* What you are asked to do *
Print the data below exactly, but only the lines from the one containing "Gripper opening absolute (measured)" down to the one containing "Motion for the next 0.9", inclusive.

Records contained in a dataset
──────────────────────────────

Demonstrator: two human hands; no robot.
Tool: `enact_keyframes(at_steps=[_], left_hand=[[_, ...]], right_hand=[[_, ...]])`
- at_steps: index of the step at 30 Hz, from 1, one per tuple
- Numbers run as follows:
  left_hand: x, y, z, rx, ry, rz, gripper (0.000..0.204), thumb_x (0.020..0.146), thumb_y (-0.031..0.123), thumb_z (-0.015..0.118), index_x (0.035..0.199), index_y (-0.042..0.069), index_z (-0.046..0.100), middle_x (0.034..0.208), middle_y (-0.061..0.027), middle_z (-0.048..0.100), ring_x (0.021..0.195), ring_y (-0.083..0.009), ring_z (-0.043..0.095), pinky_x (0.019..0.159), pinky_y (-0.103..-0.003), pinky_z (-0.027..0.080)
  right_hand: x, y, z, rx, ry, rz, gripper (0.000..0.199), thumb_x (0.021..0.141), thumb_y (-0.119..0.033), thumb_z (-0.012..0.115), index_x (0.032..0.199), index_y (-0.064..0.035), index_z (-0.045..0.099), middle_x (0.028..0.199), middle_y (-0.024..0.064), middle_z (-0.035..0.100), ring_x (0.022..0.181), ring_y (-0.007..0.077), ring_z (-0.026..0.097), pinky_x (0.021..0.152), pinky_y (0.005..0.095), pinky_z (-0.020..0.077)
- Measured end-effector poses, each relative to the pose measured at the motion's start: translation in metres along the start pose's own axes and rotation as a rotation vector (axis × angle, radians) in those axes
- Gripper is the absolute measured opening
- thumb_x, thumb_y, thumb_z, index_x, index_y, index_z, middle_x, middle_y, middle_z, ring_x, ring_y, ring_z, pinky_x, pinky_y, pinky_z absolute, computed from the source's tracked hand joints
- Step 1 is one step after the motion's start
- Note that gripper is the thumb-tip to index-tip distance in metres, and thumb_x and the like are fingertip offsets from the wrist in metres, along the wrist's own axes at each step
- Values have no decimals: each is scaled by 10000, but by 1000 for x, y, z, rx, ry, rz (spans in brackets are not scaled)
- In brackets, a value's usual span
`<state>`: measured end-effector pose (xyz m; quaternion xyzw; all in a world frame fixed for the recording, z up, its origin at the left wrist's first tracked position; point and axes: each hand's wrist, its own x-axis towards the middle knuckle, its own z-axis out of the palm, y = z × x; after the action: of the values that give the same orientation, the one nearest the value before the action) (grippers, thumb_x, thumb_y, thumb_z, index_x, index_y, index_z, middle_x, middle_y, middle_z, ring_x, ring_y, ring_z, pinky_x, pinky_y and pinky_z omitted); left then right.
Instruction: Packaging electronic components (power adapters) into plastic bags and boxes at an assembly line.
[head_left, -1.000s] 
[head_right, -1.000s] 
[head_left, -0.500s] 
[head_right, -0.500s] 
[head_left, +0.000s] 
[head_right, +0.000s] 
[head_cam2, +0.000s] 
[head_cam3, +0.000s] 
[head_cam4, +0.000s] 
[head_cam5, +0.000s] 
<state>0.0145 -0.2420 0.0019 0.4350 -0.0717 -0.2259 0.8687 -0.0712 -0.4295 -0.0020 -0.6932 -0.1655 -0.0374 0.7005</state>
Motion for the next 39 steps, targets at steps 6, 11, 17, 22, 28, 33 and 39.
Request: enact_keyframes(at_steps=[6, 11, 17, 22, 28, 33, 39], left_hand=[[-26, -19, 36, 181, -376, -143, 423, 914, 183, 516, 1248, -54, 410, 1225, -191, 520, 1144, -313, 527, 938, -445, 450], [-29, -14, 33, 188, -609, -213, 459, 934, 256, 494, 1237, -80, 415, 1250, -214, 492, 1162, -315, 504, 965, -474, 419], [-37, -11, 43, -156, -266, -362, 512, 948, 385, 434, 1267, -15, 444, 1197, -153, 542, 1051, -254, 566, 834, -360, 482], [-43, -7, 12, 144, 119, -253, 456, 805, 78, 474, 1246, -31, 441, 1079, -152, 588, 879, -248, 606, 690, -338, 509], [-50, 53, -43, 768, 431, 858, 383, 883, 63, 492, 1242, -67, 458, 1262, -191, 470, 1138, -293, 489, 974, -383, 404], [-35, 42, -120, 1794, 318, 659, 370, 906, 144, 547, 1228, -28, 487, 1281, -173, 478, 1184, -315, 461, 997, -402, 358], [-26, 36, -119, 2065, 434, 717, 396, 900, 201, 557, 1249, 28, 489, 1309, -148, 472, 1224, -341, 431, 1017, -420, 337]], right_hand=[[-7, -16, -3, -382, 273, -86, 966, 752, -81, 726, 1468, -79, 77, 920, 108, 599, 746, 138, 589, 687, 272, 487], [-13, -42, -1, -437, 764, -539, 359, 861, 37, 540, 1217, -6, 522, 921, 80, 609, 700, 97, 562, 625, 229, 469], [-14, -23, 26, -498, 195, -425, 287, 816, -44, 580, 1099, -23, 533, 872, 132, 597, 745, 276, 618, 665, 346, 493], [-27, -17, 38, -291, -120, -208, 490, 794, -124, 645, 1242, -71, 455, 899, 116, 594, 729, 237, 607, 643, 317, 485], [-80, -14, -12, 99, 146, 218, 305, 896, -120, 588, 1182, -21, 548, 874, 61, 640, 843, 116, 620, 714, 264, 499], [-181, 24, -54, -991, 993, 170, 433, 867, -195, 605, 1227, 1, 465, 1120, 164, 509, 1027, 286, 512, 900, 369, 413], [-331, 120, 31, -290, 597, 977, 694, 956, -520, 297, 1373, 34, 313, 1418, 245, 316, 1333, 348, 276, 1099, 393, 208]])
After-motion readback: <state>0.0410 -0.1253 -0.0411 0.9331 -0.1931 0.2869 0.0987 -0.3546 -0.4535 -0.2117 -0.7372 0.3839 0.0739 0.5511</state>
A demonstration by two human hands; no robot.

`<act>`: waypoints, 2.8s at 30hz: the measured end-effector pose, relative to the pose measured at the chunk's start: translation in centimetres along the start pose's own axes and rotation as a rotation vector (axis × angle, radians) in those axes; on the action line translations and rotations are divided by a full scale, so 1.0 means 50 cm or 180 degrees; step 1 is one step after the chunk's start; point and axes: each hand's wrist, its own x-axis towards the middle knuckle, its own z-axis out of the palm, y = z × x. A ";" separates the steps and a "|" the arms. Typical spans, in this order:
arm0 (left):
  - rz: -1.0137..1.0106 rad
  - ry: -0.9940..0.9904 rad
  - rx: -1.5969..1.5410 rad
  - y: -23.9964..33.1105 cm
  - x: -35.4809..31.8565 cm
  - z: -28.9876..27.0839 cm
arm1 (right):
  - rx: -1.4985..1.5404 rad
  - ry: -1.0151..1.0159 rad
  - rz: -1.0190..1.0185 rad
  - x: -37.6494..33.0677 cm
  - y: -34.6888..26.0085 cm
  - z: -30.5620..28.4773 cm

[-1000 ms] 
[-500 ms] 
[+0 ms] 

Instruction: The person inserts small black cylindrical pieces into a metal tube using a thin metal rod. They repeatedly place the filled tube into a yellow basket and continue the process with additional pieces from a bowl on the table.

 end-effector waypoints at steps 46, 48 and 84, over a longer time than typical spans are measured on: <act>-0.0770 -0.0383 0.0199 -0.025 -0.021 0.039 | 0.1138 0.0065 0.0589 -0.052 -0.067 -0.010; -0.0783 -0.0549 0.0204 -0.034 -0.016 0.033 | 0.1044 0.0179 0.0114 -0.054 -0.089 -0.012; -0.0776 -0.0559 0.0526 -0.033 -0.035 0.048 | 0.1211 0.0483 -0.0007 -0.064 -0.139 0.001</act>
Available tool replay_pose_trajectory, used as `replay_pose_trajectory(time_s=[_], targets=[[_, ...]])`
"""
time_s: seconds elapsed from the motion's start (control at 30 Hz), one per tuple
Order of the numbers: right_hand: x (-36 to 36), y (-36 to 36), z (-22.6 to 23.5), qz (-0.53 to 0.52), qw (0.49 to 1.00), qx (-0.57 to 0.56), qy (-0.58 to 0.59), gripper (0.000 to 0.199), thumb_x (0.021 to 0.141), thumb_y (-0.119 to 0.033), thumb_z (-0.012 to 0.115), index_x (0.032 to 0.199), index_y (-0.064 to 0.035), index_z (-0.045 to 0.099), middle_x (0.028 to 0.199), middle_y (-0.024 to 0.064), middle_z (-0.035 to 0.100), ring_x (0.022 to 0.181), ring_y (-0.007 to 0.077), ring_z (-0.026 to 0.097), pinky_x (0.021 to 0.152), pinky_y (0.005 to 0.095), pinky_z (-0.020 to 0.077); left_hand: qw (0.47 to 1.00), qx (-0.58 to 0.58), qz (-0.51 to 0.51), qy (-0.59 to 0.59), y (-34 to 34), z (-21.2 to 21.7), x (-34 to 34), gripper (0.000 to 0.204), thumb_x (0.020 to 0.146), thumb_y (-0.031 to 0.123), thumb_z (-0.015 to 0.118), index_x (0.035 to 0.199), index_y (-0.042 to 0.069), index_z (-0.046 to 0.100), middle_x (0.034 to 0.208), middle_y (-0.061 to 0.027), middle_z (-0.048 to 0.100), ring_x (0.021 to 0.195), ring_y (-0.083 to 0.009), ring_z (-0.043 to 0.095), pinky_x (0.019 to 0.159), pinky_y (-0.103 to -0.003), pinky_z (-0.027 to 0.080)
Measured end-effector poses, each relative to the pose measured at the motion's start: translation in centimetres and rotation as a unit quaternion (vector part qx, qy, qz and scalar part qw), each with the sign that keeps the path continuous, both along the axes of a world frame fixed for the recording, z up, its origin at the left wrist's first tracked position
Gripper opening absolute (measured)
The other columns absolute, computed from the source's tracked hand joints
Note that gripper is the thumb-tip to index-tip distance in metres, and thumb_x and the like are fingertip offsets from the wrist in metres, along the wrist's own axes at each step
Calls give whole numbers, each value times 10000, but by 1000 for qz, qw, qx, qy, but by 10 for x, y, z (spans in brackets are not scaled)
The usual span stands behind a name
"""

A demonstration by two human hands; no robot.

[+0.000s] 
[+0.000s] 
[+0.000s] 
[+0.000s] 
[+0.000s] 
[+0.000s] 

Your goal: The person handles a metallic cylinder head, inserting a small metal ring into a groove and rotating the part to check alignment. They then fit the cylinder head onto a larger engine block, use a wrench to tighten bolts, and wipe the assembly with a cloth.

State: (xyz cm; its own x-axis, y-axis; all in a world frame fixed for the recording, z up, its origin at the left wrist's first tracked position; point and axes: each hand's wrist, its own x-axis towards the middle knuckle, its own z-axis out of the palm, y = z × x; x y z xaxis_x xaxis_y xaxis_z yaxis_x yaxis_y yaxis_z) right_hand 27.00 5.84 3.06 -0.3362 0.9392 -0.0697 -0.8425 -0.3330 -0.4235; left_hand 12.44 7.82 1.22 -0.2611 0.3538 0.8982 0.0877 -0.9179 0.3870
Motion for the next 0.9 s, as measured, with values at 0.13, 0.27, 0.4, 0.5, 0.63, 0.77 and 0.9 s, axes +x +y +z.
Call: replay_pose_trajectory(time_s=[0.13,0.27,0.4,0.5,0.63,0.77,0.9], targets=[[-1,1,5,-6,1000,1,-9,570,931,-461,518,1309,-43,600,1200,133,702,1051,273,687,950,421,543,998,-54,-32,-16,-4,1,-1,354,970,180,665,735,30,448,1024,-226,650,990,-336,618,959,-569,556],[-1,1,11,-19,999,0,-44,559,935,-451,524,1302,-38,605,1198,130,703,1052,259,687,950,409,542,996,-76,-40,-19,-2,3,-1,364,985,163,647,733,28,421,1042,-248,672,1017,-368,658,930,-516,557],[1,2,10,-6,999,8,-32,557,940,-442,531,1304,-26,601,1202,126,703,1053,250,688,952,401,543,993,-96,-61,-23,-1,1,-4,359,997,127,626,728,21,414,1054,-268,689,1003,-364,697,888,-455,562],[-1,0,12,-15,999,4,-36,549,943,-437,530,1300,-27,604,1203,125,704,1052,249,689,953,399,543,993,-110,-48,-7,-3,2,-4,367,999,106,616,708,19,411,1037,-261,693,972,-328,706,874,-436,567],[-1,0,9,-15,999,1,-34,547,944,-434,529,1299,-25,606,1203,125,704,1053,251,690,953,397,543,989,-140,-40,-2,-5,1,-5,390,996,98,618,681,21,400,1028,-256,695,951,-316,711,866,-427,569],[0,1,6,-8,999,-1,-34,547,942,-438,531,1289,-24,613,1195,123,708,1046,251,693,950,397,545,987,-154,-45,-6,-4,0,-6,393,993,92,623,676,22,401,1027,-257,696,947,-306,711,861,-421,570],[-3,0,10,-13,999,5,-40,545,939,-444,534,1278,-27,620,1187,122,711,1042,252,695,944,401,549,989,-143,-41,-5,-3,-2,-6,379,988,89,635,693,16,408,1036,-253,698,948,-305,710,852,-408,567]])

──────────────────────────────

* Written answer *
Gripper opening absolute (measured)
The other columns absolute, computed from the source's tracked hand joints
Note that gripper is the thumb-tip to index-tip distance in metres, and thumb_x and the like are fingertip offsets from the wrist in metres, along the wrist's own axes at each step
Calls give whole numbers, each value times 10000, but by 1000 for qz, qw, qx, qy, but by 10 for x, y, z (spans in brackets are not scaled)
The usual span stands behind a name
"""

A demonstration by two human hands; no robot.

[+0.000s] 
[+0.000s] 
[+0.000s] 
[+0.000s] 
[+0.000s] 
[+0.000s] 

Your goal: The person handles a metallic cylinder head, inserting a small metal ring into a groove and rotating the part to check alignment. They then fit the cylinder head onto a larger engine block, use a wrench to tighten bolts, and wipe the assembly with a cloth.

State: (xyz cm; its own x-axis, y-axis; all in a world frame fixed for the recording, z up, its origin at the left wrist's first tracked position; point and axes: each hand's wrist, its own x-axis towards the middle knuckle, its own z-axis out of the palm, y = z × x; x y z xaxis_x xaxis_y xaxis_z yaxis_x yaxis_y yaxis_z) right_hand 27.00 5.84 3.06 -0.3362 0.9392 -0.0697 -0.8425 -0.3330 -0.4235; left_hand 12.44 7.82 1.22 -0.2611 0.3538 0.8982 0.0877 -0.9179 0.3870
Motion for the next 0.9 s, as measured, with values at 0.13, 0.27, 0.4, 0.5, 0.63, 0.77 and 0.9 s, axes +x +y +z.

Nothing else is needed for this exercise.